Un modèle phare sans système d'exploitation

La fiche technique de la boutique américaine de XGIMI indique qu'aucun système d'exploitation intégré n'est fourni. Pour une entreprise qui a bâti sa réputation sur des boîtiers Android TV et Google TV soudés au châssis du projecteur, proposer un modèle à 5 999 $ sans aucune plateforme de streaming est un revirement délibéré. Cela place le TITAN Noir dans la même catégorie que les projecteurs JVC et Sony qu'il vise, plutôt que parmi les machines lifestyle intelligentes qui ont fait la renommée de XGIMI — le le Elfin Flip 4K au format livre constituant l'autre extrémité de ce même catalogue.

C'est le bon choix pour l'acheteur visé, qui possède déjà un Apple TV ou un lecteur de disques et ne souhaite pas que l'app store daté du projecteur décide du rendu de Netflix. C'est aussi un aveu discret sur l'emplacement des marges. Tout le reste du châssis va dans le même sens : un zoom 0,98-2,0:1, deux haut-parleurs Harman/Kardon de 12 W avec DTS Virtual:X, la certification IMAX Enhanced sur le panneau avant, 8,1 kg sur un boîtier de 178 x 334 x 248 mm conçu pour être posé sur un support plutôt que caché au plafond.

Le chiffre que le Japon attend toujours

C'est au niveau du prix que la campagne japonaise devient intéressante. Aux États-Unis, le Max est listé à 5 999 $, le Pro à 4 999 $ et le modèle de base à 3 999 $, avec la boutique XGIMI annonçant actuellement une expédition début septembre. Le Kickstarter qui a lancé la série en avril vendait les trois mêmes machines à 2 999 $, 2 699 $ et 2 499 $ — des réductions de moitié ou plus par rapport aux prix de vente au détail finaux, ce qui est agressif même selon les normes du crowdfunding et suggère que le PDSF a été fixé avec un écart permanent entre le prix de liste et le prix réel.

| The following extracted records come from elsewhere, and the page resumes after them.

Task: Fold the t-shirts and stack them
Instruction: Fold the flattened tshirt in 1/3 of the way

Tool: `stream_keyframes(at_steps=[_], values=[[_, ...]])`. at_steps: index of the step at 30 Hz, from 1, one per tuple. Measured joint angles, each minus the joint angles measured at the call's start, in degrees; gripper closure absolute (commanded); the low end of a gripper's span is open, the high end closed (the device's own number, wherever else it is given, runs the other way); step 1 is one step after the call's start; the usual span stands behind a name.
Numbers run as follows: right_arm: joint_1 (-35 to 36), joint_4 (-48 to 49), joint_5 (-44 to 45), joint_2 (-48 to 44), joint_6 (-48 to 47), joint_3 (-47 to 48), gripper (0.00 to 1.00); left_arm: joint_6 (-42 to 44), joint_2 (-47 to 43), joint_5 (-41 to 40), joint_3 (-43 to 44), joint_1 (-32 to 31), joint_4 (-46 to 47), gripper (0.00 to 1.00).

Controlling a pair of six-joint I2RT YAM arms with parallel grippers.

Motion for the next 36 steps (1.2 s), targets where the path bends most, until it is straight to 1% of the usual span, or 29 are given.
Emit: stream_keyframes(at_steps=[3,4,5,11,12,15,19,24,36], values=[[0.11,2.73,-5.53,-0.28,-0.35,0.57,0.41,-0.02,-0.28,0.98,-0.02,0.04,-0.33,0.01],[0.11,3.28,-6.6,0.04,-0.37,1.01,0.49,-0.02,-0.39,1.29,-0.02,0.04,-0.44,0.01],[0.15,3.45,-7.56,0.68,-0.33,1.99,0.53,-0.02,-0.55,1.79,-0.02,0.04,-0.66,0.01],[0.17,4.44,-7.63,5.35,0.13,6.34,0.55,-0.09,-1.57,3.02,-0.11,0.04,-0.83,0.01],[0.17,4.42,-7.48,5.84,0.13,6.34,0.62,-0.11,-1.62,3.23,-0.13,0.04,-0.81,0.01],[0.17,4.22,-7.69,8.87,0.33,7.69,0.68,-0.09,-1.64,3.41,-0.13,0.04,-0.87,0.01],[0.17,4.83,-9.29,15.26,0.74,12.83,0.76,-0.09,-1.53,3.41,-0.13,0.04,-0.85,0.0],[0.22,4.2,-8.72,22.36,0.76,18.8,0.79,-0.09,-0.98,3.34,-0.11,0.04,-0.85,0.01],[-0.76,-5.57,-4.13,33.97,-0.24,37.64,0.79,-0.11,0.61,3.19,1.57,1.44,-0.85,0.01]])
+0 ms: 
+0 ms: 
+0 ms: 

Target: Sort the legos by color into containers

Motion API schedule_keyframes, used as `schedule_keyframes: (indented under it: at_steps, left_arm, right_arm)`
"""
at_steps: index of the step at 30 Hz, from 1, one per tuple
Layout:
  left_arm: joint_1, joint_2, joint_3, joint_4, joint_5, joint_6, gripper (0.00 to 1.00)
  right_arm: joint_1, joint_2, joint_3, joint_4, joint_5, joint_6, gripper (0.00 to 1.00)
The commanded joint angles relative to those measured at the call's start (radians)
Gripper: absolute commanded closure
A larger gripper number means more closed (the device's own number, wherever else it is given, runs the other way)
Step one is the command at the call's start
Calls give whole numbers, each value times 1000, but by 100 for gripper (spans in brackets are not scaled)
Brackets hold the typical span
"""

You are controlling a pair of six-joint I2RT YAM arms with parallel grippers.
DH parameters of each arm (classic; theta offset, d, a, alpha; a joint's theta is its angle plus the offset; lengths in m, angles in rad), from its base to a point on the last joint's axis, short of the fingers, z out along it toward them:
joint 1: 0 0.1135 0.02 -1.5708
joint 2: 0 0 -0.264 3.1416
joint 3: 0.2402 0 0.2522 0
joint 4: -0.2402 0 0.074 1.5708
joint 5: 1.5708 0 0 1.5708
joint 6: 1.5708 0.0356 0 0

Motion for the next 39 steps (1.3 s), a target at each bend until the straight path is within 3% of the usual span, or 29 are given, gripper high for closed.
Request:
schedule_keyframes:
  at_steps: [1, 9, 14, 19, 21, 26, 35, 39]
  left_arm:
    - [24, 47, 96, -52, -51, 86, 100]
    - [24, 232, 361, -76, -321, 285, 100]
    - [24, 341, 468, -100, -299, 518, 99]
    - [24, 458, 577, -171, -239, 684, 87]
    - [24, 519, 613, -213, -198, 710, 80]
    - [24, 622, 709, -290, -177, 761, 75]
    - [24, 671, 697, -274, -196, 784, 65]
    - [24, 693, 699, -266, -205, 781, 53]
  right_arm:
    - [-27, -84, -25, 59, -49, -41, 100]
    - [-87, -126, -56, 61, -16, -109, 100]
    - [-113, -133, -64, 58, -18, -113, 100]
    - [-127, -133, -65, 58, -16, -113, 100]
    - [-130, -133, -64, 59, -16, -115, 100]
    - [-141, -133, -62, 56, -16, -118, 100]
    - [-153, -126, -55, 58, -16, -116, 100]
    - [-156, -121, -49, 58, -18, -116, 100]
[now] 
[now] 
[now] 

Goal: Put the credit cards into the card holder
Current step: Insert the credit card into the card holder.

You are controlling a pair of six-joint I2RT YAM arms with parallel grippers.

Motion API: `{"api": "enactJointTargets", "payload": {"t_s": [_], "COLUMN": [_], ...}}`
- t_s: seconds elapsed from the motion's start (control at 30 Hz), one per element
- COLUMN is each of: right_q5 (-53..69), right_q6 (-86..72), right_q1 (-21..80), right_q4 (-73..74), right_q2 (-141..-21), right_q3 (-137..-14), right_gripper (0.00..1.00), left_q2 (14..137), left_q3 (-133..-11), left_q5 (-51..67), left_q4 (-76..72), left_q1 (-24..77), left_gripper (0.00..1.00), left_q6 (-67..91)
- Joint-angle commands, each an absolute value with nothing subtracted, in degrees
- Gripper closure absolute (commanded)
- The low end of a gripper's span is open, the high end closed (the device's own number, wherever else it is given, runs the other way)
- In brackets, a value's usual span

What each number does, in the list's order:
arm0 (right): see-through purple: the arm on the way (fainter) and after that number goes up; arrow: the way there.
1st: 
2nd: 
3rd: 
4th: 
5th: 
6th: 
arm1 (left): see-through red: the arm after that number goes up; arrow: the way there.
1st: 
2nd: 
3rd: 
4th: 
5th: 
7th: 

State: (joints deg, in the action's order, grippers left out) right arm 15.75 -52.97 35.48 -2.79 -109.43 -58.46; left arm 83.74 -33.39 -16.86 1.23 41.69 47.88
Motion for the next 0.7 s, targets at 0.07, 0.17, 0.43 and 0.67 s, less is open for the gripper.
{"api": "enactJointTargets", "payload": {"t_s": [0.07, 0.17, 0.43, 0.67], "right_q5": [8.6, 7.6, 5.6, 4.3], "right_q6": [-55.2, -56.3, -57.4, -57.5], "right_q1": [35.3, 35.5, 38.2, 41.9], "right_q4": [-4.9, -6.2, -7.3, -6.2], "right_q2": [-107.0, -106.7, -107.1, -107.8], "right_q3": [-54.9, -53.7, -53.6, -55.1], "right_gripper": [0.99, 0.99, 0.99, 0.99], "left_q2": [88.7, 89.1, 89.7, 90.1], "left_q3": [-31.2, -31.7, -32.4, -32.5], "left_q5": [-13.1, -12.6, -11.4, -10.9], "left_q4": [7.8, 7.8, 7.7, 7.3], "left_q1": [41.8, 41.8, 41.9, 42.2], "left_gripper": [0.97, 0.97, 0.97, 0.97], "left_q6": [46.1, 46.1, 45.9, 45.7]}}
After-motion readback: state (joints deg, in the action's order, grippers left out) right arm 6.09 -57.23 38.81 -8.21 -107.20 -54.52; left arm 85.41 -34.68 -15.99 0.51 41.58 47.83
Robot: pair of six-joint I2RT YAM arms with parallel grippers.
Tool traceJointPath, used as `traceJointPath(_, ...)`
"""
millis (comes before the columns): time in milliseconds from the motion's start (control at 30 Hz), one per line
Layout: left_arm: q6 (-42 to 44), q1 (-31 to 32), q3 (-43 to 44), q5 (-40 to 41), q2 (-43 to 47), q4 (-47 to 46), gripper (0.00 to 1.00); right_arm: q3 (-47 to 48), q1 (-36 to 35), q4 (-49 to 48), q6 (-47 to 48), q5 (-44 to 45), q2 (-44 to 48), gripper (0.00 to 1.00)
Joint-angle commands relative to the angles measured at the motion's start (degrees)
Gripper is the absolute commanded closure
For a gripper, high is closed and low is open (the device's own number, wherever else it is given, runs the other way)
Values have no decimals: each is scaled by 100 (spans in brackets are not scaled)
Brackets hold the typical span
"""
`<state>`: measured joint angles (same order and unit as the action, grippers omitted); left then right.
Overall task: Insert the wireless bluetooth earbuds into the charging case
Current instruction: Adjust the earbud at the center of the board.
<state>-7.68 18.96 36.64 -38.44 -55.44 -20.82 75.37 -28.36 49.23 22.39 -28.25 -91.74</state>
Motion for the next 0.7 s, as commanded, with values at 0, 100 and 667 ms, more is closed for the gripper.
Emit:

Le Japon bénéficie également du traitement par crowdfunding, cinq mois plus tard, et XGIMI n'a rien dit sur les chiffres de Makuake. Ce silence est révélateur. Si les contributeurs japonais voient une offre proche du palier Kickstarter, la série arrive comme une véritable bonne affaire face à la concurrence laser 4K domestique. Si les prix Makuake s'ancrent près de la liste américaine, le même matériel devient difficile à vendre dans le seul marché où Sony et JVC vendent à domicile. Des écarts de prix régionaux de cette ampleur ne sont pas rares en projection — Hisense facture actuellement des montants très différents aux acheteurs britanniques et américains pour le même PX4-Pro — mais ils sont généralement découverts après le lancement, pas laissés vides dans l'annonce.

Pour quiconque compare le TITAN Noir à la concurrence, notre Guide des projecteurs laser 2026 et analyse marque par marque couvrir les alternatives à ce prix et en dessous. La spécification qui fera la différence, cependant, ne figure encore sur aucune de ces pages : XGIMI a informé le Japon de la date, et de ce qu'il propose. Il n'a pas indiqué le prix.